PROBLEM TO SOLVE: Please repeat the data exactly. Any picture in it stays out.
* * * * * * * * *
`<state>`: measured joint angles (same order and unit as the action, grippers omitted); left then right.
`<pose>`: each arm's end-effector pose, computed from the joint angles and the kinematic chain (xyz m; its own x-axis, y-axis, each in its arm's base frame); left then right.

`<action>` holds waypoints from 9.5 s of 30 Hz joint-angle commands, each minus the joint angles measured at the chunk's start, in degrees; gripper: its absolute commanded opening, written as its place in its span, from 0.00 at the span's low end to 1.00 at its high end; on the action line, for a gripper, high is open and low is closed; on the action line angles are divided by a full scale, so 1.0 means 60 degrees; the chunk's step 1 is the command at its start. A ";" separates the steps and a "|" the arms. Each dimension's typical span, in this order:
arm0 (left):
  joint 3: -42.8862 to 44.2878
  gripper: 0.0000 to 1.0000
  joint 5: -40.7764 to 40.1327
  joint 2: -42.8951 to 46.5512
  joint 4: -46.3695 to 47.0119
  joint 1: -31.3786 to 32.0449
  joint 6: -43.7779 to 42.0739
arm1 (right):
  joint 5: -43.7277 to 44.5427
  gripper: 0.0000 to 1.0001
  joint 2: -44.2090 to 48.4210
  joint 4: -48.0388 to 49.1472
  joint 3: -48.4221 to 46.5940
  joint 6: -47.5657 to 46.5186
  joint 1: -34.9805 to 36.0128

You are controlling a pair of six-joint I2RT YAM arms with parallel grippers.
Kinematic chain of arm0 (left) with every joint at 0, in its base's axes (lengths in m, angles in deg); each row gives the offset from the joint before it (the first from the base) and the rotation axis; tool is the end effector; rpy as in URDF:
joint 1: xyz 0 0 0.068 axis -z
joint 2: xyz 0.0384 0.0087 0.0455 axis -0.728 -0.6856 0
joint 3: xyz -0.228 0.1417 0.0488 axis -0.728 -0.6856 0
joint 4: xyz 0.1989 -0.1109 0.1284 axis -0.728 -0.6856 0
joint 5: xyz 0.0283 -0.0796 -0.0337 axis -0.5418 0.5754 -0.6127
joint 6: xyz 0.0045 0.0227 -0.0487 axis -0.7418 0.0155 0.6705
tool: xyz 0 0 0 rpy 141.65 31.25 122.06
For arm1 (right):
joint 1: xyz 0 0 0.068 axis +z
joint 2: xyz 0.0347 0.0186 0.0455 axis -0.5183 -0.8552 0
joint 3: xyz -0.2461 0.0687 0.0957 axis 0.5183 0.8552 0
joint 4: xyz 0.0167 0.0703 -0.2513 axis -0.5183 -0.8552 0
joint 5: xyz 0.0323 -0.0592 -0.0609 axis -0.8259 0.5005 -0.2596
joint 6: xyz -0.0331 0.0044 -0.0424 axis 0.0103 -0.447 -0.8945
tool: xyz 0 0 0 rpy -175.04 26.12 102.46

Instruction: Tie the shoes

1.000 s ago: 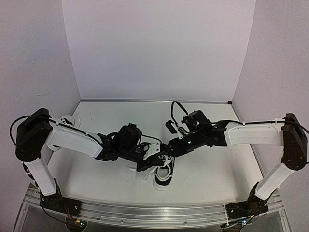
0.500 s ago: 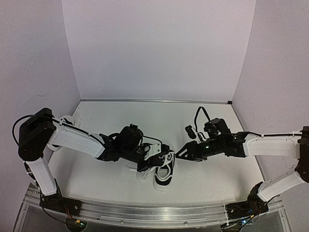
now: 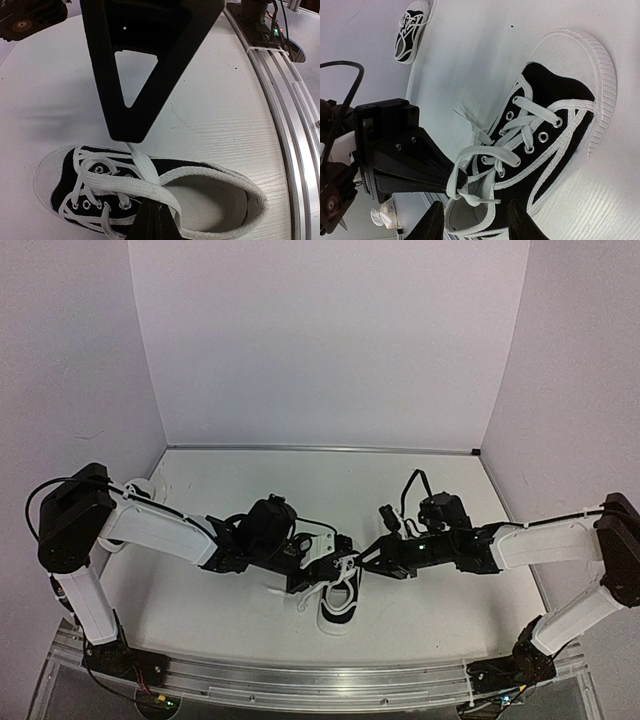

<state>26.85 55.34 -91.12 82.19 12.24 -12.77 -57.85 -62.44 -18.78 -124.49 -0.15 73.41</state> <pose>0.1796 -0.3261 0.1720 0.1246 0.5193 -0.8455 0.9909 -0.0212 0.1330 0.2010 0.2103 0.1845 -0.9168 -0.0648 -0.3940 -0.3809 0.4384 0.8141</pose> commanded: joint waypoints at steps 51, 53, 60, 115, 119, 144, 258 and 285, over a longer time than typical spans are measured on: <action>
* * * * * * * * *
EXERCISE RESULT:
`<state>`: measured joint angles (same order and unit as the action, grippers omitted); left then right.
`<pose>`: each arm's end-effector pose, computed from the joint angles and the kinematic chain (xyz m; its own x-axis, y-axis, each in its arm's base frame); left then right.

`<action>` holds waypoints from 9.5 s of 30 Hz joint-angle commands, each minus the joint angles measured at the chunk's start, in degrees; gripper: its absolute commanded opening, written as its place in its span, from 0.00 at the span's low end to 1.00 at its high end; on the action line, for a gripper, high is open and low is closed; on the action line angles are divided by a full scale, so 1.0 means 60 degrees; the chunk's step 1 is the command at its start. A ";" separates the steps and a "|" the arms. Each dimension's typical span, in this order:
arm0 (left):
  joint 3: -42.8862 to 44.2878
  gripper: 0.0000 to 1.0000
  joint 5: -40.7764 to 40.1327
  joint 2: -42.8951 to 46.5512
  joint 4: -46.3695 to 47.0119
  joint 1: -31.3786 to 32.0449
  joint 6: -43.7779 to 42.0739
arm1 (right):
  joint 5: -43.7277 to 44.5427
  gripper: 0.0000 to 1.0001
  joint 2: -44.2090 to 48.4210
  joint 4: -48.0388 to 49.1472
  joint 3: -48.4221 to 46.5940
  joint 6: -47.5657 to 46.5186
  joint 1: -34.9805 to 36.0128

You are controlling a pair of six-joint I2RT YAM arms with parallel grippers.
Kinematic chain of arm0 (left) with every joint at 0, in its base's axes (lengths in m, angles in deg); each row gives the offset from the joint before it (the first from the base) and the rotation axis; tool is the end effector; rpy as in URDF:
joint 1: xyz 0 0 0.068 axis -z
joint 2: xyz 0.0384 0.0087 0.0455 axis -0.728 -0.6856 0
joint 3: xyz -0.228 0.1417 0.0488 axis -0.728 -0.6856 0
joint 4: xyz 0.1989 -0.1109 0.1284 axis -0.728 -0.6856 0
joint 5: xyz 0.0283 -0.0796 -0.0337 axis -0.5418 0.5754 -0.6127
joint 6: xyz 0.0045 0.0227 -0.0487 axis -0.7418 0.0155 0.6705
tool: xyz 0 0 0 rpy 141.65 31.25 122.06
For arm1 (right):
joint 1: xyz 0 0 0.068 axis +z
joint 2: xyz 0.0347 0.0186 0.0455 axis -0.5183 -0.8552 0
joint 3: xyz -0.2461 0.0687 0.0957 axis 0.5183 0.8552 0
joint 4: xyz 0.0167 0.0703 -0.2513 axis -0.5183 -0.8552 0
joint 5: xyz 0.0323 -0.0592 -0.0609 axis -0.8259 0.5005 -0.2596
joint 6: xyz -0.0331 0.0044 -0.0424 axis 0.0103 -0.447 -0.8945
tool: xyz 0 0 0 rpy -175.04 26.12 102.46

Instruction: Tie the shoes

1.000 s ago: 
0.500 s ago: 
now: 

<state>26.85 55.34 -91.12 82.19 12.24 -12.77 -57.85 -62.44 -18.78 -124.49 -0.15 73.41</state> <pose>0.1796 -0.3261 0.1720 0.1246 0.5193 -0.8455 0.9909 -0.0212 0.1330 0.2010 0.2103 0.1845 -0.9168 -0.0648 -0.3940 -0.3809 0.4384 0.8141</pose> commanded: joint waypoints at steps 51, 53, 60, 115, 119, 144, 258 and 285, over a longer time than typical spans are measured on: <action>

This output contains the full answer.